The article, written by former Detroit News reporter Charlie LeDuff and former Detroit Free Press reporter Steve Neavling, says they analyzed nearly 1 million police dispatch records and found "a stark contrast" between response times in poor and affluent neighborhoods.

LeDuff told The News he obtained the statistics cited in the story from the city's online Data Portal and "from an inside police source."

"I stand by the article," LeDuff said. "It's from the police department's own data."

The authors said their analysis found the average response time in 2018 for priority one calls was 14 minutes, 18 seconds, up from 13 minutes, 12 seconds in 2017. The article said the average response time for priority two calls in 2018 was 54 minutes, 42 seconds.

Priority one calls are those in which someone is in "imminent danger," while priority two calls are for serious crimes that don't involve an immediate threat to anyone.

White told The News that as of Friday, the average response for priority one calls was about 13 minutes; while priority 2 runs averaged 33 minutes.

Some police response times listed in the city's Data Portal are inexplicable. For instance, 38 cases listed have negative response times. 

White said the department doesn't use the Data Portal for crime analysis because the information is preliminary, as stated in the disclaimer, which says: "The Detroit Police Department does not guarantee ... the accuracy, completeness, timeliness, or correct sequencing of the information and the information should not be used for comparison purposes over time."

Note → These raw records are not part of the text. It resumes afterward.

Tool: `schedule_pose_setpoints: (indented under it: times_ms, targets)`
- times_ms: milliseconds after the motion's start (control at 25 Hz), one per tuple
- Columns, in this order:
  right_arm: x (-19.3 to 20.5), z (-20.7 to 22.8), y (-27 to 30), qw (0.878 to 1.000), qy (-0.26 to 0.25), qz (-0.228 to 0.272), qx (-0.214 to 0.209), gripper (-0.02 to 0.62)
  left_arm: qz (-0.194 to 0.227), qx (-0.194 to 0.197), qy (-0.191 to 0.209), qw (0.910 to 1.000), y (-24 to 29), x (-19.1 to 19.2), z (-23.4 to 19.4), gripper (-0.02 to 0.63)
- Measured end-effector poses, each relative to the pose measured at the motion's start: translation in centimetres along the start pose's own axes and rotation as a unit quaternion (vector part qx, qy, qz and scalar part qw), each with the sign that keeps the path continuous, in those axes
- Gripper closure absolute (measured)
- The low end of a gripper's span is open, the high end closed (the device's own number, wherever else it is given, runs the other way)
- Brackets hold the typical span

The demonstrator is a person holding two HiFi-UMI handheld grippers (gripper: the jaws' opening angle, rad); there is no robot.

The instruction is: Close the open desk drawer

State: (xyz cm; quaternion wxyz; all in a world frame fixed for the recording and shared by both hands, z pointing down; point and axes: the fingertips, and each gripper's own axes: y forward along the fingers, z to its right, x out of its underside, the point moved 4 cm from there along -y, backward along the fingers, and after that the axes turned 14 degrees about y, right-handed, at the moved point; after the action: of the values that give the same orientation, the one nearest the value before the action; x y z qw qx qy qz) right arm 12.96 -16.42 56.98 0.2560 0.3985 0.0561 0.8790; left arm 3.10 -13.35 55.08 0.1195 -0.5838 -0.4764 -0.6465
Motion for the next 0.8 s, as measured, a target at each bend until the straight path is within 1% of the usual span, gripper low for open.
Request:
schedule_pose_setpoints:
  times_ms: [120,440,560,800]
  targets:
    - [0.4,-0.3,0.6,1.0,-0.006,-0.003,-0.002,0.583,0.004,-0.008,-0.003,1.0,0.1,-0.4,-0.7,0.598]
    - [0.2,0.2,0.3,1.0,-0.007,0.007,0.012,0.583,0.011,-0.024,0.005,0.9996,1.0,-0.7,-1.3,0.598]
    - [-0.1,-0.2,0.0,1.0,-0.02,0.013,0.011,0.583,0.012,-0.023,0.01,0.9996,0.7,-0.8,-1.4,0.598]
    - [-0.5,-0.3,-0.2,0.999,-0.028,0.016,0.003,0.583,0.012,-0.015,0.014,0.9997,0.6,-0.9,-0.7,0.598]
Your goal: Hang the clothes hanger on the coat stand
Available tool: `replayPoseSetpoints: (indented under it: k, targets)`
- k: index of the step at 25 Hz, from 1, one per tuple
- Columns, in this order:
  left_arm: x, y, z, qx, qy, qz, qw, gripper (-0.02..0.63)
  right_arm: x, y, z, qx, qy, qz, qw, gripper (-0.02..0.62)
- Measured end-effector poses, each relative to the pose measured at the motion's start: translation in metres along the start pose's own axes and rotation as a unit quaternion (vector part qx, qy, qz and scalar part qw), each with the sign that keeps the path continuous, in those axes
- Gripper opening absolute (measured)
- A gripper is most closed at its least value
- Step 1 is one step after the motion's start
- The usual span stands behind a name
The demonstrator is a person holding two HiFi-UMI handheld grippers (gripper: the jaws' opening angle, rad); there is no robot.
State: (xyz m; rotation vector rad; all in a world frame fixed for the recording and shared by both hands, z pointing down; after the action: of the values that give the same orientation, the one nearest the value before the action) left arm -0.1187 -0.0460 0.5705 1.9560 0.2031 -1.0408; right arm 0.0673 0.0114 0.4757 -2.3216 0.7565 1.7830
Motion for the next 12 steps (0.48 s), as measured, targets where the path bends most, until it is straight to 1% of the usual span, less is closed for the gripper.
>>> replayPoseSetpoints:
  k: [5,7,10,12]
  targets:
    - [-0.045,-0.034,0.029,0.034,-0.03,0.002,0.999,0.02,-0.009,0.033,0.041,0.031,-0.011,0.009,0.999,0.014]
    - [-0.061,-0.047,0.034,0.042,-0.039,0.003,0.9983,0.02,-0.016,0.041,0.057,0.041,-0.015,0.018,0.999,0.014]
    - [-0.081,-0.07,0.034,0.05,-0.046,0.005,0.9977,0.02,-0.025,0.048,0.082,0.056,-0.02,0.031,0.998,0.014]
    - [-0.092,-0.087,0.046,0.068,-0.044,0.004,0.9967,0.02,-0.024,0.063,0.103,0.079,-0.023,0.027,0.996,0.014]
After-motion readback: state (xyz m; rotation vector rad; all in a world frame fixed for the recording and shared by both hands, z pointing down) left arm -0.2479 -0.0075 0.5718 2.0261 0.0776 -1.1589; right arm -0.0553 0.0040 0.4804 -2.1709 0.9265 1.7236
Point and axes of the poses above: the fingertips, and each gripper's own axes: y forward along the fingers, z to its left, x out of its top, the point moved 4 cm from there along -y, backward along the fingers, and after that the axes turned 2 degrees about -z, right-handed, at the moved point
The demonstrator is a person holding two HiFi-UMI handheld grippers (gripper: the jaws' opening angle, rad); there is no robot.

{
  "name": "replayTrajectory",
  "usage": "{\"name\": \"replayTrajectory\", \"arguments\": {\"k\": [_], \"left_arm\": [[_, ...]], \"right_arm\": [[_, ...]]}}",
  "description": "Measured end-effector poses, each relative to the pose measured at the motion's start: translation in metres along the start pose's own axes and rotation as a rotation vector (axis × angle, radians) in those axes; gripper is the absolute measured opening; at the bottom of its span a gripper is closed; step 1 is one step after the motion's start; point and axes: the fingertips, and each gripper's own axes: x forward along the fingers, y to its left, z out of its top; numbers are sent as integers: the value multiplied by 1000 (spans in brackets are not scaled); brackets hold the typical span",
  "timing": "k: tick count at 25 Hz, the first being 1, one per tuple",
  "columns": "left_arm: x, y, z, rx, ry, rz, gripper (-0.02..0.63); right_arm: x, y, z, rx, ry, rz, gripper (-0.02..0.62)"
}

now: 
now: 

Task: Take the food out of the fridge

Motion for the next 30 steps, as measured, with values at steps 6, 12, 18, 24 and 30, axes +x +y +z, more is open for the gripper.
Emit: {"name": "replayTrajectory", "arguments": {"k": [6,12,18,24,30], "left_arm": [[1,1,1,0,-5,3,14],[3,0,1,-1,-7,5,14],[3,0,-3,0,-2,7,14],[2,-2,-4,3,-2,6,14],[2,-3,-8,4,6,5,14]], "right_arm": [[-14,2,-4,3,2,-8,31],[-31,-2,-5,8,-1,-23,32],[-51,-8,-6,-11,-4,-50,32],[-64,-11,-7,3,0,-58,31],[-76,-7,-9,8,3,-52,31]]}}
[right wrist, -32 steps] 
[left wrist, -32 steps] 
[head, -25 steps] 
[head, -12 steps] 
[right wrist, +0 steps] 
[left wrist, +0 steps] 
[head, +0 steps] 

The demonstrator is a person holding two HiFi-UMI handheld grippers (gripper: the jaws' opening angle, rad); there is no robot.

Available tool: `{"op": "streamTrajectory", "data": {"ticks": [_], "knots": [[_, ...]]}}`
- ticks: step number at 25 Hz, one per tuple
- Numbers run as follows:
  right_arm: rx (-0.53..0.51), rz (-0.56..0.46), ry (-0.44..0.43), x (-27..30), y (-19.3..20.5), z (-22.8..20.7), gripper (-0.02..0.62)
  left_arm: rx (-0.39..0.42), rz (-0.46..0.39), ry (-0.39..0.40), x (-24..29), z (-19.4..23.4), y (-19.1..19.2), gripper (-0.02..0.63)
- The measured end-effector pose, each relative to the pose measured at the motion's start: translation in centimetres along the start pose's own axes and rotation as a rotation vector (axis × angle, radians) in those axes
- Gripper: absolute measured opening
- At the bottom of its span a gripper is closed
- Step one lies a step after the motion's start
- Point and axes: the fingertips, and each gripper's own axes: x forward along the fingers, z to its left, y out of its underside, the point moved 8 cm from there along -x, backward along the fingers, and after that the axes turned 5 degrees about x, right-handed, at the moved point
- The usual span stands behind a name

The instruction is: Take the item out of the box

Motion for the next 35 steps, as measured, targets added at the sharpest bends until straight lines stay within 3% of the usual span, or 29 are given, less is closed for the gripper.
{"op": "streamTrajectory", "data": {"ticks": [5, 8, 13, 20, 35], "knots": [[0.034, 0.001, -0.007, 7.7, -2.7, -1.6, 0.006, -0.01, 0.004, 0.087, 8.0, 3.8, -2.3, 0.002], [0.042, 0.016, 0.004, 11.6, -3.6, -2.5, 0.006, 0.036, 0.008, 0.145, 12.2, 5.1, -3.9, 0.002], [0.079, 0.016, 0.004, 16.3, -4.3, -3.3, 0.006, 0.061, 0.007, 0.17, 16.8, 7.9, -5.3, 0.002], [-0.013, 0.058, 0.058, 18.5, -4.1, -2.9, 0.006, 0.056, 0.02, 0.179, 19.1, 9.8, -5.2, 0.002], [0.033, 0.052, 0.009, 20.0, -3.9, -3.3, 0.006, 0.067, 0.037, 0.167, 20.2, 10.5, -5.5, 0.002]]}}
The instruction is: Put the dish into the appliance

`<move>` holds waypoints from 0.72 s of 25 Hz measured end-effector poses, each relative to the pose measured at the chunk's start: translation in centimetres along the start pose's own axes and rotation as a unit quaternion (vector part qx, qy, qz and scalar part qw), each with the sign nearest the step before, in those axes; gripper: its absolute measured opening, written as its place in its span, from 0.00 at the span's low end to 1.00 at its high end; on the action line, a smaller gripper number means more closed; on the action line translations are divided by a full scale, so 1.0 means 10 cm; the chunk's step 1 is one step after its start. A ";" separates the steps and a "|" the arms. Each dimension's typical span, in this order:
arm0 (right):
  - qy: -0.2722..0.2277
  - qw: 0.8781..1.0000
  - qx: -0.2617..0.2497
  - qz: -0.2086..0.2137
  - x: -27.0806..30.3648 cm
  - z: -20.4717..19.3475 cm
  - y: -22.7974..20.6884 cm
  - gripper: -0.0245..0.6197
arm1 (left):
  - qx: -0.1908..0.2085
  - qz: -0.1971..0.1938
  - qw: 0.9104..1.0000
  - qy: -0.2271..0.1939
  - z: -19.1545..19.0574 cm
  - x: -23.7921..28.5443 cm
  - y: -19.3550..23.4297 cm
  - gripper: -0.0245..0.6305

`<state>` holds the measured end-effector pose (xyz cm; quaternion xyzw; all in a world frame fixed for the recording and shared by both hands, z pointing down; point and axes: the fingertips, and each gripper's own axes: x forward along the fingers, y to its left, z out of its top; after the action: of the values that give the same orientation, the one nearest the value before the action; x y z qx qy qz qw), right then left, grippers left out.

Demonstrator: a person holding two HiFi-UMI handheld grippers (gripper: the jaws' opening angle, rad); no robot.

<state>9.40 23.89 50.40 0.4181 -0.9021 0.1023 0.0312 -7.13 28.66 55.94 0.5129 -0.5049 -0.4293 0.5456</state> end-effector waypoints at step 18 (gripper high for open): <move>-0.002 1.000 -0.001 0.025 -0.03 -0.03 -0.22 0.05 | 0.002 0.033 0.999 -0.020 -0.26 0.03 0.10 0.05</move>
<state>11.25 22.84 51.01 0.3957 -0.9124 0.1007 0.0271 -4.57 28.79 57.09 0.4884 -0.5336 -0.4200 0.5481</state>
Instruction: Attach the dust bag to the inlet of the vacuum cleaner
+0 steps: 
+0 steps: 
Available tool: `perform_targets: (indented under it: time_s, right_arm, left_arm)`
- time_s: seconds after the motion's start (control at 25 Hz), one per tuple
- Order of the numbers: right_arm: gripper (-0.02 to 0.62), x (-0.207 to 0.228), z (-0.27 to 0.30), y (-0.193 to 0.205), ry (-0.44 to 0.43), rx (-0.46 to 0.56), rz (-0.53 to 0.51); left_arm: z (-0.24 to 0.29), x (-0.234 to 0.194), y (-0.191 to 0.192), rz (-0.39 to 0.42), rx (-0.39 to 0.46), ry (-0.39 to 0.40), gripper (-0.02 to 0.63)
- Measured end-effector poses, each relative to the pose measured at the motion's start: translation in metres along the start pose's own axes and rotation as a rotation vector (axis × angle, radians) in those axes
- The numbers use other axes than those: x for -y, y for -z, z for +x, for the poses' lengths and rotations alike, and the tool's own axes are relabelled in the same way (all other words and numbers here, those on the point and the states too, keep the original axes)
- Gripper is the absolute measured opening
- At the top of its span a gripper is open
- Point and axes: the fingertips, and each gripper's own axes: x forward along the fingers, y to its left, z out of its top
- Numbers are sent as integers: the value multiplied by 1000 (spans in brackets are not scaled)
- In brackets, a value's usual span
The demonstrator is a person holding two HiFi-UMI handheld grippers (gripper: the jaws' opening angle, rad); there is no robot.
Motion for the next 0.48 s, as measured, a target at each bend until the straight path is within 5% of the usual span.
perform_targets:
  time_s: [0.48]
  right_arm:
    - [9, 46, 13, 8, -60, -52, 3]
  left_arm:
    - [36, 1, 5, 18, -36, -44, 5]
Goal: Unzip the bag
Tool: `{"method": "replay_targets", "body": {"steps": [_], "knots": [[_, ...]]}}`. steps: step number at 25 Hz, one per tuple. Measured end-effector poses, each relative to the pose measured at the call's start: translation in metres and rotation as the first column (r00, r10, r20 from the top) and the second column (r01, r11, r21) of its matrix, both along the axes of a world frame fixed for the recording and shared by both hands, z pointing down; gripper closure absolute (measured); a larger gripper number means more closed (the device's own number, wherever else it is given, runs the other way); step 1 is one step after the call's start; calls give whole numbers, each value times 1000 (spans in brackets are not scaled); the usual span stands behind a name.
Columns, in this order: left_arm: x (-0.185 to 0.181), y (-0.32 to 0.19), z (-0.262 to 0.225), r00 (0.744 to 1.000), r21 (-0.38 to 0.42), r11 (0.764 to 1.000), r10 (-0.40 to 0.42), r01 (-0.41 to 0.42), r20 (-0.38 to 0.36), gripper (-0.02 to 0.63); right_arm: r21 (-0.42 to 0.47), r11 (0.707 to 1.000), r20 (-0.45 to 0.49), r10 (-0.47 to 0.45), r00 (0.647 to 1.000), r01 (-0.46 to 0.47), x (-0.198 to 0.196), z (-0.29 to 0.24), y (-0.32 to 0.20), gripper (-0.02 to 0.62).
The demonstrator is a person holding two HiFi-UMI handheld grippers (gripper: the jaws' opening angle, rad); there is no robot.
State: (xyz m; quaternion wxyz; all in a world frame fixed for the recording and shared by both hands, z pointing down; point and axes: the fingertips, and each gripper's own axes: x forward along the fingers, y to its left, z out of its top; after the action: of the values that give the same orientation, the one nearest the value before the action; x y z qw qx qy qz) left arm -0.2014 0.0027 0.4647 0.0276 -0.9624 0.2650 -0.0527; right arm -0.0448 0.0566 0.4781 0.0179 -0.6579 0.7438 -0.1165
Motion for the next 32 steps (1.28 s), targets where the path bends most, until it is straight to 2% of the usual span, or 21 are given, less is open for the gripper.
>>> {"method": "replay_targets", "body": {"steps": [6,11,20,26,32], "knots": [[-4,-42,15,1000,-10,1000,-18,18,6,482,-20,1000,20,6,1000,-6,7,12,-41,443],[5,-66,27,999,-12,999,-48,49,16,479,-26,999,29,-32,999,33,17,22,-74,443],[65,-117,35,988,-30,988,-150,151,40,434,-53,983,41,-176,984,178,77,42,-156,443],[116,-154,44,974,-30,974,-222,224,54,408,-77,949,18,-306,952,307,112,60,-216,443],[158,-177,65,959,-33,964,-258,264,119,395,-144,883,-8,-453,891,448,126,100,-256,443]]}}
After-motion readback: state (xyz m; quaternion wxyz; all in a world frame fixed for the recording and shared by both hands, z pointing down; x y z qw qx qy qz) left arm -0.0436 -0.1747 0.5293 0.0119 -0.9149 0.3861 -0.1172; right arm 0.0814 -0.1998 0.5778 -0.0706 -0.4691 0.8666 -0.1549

"The bottom line is, we constantly analyze the data to see where the crime hot spots are that need our attention," Craig said. "That has nothing to do with the residents' income. Income is never a factor."

Burton said after last week's meeting, he sent an email to the board reiterating the questions in his memo.

"I’m going to keep pushing this issue," Burton said. "People keep asking me about response times. When you call the police for an emergency, they shouldn’t be rolling in 40 minutes later."